Something big is happening. 

A striking 18 Morningstar 500 funds suffered outflows of at least 40% of assets under management in the trailing 12 months ended February 2016, 61 shed 25% or more, and 168 had outflows of 10% or more.

Also, in January we saw something we rarely see: a firm that subadvises a fund we covered was liqui­dating. It isn't just that Aston/TAMRO Small Cap ATASX was merging into another fund but that TAMRO was closing up shop. Two years ago, the firm was running $1.3 billion. One year ago, it was running $800 million, but at year-end 2015, it was down to $150 million. 

If we had just endured a brutal bear market, then the wave of redemptions would be par for the course. But this comes after a tremendous equity rally and therefore is unprecedented. True, we began 2016 with a sharp sell-off, but the outflow trend was well-established before that.

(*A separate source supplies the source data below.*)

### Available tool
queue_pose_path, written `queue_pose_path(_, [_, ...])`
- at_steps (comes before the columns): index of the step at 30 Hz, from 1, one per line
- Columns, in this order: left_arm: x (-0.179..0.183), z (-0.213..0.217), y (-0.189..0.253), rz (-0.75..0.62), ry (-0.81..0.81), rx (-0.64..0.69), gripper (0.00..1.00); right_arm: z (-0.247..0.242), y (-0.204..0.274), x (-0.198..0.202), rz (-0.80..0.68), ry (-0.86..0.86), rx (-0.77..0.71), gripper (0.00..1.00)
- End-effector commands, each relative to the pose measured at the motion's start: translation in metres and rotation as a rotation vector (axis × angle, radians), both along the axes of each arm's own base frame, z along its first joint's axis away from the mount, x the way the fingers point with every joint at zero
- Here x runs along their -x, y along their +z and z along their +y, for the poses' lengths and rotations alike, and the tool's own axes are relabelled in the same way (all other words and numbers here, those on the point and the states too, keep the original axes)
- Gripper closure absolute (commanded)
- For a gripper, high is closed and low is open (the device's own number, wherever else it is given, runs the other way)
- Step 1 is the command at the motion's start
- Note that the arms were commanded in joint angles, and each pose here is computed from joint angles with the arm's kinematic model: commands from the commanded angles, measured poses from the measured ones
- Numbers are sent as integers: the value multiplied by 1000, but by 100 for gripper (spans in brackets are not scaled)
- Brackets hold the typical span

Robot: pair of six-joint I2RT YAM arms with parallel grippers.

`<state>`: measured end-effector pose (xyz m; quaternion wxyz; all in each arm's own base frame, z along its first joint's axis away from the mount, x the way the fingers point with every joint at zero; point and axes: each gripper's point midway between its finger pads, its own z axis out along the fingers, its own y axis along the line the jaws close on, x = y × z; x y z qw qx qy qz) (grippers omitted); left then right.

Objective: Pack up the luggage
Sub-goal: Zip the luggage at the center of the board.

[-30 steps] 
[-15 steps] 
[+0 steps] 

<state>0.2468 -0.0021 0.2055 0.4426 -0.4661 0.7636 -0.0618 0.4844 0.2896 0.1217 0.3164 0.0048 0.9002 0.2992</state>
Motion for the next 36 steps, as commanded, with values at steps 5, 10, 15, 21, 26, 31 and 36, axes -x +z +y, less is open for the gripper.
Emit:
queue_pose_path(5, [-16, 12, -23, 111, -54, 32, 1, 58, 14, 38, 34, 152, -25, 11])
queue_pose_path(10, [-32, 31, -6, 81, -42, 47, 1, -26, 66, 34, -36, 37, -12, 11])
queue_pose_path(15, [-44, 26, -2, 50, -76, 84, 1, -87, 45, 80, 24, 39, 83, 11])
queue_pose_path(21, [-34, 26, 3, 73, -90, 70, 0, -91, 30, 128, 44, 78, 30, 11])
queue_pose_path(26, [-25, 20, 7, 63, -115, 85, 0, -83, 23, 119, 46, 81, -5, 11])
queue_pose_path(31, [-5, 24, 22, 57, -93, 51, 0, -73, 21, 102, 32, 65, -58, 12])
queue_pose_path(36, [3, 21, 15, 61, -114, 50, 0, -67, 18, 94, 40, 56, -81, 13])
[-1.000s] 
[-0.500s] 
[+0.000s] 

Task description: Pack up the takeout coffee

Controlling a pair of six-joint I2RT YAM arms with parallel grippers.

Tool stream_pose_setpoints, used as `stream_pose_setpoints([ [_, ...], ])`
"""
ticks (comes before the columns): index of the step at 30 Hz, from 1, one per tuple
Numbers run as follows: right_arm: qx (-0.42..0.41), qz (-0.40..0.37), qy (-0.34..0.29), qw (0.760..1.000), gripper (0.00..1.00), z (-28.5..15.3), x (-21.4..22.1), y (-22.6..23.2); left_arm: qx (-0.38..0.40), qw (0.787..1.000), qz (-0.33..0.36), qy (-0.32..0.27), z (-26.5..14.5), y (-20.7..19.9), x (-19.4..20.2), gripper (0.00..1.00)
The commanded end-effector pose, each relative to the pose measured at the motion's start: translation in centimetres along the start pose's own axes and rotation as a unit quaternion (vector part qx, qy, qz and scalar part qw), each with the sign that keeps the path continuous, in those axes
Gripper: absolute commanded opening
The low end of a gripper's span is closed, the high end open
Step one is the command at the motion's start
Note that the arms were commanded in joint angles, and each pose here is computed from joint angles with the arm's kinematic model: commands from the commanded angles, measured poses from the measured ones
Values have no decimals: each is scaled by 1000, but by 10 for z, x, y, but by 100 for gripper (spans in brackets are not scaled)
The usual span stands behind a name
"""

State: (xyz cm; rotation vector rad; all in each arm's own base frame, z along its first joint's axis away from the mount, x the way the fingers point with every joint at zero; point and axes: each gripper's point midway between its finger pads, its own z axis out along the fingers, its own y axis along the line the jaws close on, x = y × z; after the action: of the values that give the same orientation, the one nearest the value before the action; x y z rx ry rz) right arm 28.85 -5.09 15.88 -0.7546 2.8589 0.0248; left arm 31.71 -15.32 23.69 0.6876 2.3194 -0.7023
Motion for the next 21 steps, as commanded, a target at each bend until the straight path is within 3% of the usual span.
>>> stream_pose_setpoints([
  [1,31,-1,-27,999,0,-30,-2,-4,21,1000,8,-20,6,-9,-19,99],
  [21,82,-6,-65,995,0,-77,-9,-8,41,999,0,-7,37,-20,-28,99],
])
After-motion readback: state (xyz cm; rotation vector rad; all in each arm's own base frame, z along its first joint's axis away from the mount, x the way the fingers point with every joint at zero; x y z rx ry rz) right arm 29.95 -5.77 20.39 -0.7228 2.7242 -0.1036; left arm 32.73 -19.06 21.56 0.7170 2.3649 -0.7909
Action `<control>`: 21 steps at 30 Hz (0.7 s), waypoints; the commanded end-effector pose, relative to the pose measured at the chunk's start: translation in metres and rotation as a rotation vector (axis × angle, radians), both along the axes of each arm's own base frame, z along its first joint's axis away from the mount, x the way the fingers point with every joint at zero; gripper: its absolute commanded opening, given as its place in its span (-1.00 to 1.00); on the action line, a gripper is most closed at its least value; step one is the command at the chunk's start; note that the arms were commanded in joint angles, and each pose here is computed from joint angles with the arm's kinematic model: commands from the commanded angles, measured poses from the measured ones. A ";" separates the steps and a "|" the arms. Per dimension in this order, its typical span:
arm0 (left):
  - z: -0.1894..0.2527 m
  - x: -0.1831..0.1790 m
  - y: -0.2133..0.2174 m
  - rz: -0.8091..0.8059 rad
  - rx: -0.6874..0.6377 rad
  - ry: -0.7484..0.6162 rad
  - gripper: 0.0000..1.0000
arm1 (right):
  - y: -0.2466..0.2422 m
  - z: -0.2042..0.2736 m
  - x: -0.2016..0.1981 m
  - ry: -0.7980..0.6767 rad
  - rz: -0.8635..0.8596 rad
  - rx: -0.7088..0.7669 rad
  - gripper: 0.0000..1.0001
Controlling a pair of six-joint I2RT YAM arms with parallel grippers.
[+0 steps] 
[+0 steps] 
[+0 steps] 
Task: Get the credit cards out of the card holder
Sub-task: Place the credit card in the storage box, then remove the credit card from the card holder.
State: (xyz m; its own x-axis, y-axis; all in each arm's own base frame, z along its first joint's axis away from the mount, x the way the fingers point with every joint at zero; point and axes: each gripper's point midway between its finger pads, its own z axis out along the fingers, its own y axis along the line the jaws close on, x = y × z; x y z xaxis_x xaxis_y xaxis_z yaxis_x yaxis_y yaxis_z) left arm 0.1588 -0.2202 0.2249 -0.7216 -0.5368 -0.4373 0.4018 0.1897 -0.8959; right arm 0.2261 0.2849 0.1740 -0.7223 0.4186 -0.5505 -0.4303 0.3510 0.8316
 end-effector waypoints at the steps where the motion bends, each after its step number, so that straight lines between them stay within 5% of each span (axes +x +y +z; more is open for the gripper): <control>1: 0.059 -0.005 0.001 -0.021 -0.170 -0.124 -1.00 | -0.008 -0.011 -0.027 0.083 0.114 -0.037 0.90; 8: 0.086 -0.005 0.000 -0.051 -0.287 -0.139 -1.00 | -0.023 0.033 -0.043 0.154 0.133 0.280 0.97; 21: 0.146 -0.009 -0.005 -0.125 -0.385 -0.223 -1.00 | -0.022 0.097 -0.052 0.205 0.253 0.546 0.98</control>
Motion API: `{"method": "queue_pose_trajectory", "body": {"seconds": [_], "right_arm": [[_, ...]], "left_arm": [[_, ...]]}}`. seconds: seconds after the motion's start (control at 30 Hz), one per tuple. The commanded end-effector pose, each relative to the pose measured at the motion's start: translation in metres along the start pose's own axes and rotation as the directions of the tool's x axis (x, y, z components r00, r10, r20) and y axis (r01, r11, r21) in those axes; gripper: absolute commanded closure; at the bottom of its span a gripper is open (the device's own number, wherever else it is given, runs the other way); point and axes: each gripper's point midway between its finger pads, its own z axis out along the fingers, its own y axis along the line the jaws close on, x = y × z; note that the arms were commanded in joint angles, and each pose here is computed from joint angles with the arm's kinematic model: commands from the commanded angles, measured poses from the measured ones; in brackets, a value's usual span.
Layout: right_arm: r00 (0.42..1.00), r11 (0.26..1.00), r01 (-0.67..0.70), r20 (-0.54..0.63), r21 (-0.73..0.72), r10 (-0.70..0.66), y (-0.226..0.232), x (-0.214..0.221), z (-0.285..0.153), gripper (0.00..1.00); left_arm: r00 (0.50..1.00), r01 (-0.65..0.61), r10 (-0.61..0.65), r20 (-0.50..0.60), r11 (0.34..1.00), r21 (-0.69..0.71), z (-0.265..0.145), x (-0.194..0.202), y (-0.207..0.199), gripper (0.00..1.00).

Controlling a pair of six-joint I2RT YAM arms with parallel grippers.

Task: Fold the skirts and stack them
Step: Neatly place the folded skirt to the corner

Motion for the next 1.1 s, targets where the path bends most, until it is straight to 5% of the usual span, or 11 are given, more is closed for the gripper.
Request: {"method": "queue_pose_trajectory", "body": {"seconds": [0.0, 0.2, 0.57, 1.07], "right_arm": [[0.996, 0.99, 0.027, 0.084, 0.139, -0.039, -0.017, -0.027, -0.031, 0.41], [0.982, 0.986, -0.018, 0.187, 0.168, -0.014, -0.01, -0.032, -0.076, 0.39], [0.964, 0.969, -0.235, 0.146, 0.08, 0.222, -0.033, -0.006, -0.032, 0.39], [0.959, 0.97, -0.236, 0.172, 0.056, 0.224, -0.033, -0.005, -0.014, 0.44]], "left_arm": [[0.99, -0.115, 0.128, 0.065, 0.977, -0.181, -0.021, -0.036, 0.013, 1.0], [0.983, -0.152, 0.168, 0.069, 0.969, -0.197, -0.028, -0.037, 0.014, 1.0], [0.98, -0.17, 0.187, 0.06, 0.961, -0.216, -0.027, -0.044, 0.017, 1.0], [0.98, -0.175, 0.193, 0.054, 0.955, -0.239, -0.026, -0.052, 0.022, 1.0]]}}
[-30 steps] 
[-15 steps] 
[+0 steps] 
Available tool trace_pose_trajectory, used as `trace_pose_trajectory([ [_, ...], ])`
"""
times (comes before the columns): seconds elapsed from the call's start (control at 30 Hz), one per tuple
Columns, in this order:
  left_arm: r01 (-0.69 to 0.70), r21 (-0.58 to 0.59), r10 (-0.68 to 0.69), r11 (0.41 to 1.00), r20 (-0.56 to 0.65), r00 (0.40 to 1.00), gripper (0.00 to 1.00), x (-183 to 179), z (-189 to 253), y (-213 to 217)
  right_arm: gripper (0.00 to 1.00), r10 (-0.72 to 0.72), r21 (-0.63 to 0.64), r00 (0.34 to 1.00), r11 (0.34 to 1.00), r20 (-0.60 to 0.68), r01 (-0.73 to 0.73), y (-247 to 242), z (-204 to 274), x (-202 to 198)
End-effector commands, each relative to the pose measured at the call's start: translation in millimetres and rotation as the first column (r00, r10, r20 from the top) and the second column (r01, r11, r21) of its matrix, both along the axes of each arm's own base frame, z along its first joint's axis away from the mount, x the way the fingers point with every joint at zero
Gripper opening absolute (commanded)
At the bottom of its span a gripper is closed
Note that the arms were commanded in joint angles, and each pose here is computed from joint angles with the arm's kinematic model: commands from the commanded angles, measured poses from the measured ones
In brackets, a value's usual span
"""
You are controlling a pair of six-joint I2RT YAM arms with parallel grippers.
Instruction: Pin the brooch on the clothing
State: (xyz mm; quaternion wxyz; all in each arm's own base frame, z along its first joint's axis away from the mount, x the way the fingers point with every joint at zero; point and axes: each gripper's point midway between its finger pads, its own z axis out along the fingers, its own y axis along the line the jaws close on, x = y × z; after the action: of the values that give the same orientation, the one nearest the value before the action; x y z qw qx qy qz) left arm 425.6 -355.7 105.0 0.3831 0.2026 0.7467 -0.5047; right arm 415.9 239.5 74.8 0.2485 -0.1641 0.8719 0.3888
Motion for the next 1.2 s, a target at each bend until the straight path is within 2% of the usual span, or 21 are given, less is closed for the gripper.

The simple answer to this riddle is competition from exchange-traded funds. ETFs have gained the upper hand in the active/passive debate, even over open-end index funds, which generally offer comparable cost benefits. More advisors are switching to ETF-focused strategies, and, when they get a new client, they quickly sell the weakest-performing active funds--possibly all the actively managed funds--in the client's current portfolio. Self-guided investors are moving to ETFs, too.

Although you can find an ETF for just about any cate­gory or asset class, the outflow trend has largely been centered on domestic-equity funds. Actively managed bond funds still pull in nearly all the new flows in that asset class, and active foreign-equity funds still have positive inflows. The argument for passive investing applies similarly to all asset classes, but that isn't how it has worked in the investing marketplace. That said, there are some quirks to bond indexes, such as a heavy government weighting in the Barclays Aggregate and challenges in tracking high-yield and muni indexes that do limit appeal on the fixed-income side.